● Work task
Where the listing below reaches the line containing "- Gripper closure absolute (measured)", start writing out lines exactly, and stop once the line containing "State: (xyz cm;" has been written.

========================================================================

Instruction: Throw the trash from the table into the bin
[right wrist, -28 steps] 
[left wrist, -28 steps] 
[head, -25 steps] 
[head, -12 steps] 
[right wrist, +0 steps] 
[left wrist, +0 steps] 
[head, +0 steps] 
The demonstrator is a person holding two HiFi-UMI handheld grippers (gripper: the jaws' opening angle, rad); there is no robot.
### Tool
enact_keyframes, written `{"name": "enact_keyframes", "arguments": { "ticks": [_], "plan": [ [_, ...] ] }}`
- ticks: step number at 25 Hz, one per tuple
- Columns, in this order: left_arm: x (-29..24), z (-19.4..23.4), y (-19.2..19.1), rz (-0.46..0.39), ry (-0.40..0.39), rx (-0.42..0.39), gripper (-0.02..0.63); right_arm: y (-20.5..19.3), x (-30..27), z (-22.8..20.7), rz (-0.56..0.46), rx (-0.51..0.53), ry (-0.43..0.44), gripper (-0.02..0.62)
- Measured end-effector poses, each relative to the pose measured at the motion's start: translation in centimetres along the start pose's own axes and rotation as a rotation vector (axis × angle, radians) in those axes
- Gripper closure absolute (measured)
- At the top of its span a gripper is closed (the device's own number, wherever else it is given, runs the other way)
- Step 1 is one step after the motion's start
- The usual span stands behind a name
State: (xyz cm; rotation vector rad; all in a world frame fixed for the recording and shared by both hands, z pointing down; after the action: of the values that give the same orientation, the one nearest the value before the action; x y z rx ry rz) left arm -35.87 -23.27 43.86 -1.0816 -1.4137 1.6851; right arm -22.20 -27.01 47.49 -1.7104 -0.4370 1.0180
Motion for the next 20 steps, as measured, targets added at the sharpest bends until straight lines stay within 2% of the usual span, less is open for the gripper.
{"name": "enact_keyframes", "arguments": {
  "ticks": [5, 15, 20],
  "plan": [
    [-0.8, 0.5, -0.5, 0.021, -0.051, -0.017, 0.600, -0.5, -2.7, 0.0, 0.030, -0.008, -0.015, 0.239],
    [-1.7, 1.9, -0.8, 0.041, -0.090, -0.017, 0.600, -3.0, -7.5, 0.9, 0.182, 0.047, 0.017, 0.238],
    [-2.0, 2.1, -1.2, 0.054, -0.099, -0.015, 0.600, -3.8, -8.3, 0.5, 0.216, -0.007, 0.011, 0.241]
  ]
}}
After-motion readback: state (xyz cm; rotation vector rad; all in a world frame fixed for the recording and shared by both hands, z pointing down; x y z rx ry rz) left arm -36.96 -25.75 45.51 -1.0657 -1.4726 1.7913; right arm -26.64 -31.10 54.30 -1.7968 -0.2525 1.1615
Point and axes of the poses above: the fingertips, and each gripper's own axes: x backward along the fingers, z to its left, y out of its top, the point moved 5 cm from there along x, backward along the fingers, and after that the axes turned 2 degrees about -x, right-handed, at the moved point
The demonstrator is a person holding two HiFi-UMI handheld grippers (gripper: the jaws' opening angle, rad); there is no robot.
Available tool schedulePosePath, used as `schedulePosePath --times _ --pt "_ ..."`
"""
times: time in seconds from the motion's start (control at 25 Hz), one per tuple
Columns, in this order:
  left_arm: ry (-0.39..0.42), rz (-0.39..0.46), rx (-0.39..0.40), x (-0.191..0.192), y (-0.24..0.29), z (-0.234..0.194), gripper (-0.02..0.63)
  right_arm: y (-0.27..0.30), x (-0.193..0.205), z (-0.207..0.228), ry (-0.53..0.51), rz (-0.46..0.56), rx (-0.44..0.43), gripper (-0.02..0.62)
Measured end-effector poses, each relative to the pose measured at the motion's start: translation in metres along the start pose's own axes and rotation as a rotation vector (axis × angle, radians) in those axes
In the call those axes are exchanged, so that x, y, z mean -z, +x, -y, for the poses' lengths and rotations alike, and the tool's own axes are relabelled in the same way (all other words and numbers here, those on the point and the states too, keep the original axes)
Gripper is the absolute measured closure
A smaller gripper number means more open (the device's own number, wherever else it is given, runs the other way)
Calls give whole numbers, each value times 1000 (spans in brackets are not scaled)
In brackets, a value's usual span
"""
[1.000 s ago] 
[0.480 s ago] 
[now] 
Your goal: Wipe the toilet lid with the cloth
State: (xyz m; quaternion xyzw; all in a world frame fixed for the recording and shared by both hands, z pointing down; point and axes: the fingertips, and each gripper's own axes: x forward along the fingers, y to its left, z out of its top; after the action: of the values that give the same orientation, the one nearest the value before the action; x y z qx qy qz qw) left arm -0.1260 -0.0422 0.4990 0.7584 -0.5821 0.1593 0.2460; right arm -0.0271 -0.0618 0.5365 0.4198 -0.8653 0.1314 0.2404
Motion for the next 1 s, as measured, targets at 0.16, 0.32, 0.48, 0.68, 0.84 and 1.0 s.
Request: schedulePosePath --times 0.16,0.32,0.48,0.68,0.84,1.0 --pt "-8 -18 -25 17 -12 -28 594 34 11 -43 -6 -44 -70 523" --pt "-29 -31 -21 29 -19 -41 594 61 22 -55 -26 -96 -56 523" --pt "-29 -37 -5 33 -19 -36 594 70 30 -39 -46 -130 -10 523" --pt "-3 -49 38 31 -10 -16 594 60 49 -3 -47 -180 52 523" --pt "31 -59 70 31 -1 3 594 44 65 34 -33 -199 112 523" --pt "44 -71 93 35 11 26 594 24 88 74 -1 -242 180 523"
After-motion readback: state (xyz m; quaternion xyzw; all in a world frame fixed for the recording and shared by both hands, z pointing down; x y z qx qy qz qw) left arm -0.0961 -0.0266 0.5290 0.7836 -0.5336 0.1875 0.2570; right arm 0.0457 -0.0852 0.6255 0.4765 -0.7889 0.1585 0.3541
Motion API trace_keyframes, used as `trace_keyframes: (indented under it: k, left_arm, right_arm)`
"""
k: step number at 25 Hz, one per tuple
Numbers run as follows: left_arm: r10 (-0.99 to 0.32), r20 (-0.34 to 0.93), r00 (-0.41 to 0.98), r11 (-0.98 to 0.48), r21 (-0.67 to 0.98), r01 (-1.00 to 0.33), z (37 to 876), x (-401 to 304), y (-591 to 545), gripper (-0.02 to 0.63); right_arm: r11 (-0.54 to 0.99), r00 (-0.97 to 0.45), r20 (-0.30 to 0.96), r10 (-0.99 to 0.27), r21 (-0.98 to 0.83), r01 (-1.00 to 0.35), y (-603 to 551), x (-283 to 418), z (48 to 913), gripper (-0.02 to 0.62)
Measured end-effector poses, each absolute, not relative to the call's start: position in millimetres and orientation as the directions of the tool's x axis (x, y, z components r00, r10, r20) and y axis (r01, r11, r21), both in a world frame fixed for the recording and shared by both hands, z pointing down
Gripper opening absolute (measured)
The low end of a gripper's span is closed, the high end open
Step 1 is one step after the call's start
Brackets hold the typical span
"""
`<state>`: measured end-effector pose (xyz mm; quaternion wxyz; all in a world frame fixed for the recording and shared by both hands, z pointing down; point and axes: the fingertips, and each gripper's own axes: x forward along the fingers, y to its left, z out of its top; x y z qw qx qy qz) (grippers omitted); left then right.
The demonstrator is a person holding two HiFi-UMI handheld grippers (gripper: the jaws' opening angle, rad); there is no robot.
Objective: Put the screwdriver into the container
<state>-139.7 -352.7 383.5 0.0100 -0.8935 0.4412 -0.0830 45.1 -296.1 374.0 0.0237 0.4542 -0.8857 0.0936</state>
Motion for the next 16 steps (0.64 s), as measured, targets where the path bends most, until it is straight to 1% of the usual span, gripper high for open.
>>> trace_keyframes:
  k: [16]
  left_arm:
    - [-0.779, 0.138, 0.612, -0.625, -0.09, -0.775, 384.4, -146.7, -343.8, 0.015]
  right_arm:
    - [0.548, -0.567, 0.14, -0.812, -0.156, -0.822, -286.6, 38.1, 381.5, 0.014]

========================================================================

● Written reply
- Gripper closure absolute (measured)
- At the top of its span a gripper is closed (the device's own number, wherever else it is given, runs the other way)
- Step 1 is one step after the motion's start
- The usual span stands behind a name
State: (xyz cm; rotation vector rad; all in a world frame fixed for the recording and shared by both hands, z pointing down; after the action: of the values that give the same orientation, the one nearest the value before the action; x y z rx ry rz) left arm -35.87 -23.27 43.86 -1.0816 -1.4137 1.6851; right arm -22.20 -27.01 47.49 -1.7104 -0.4370 1.0180

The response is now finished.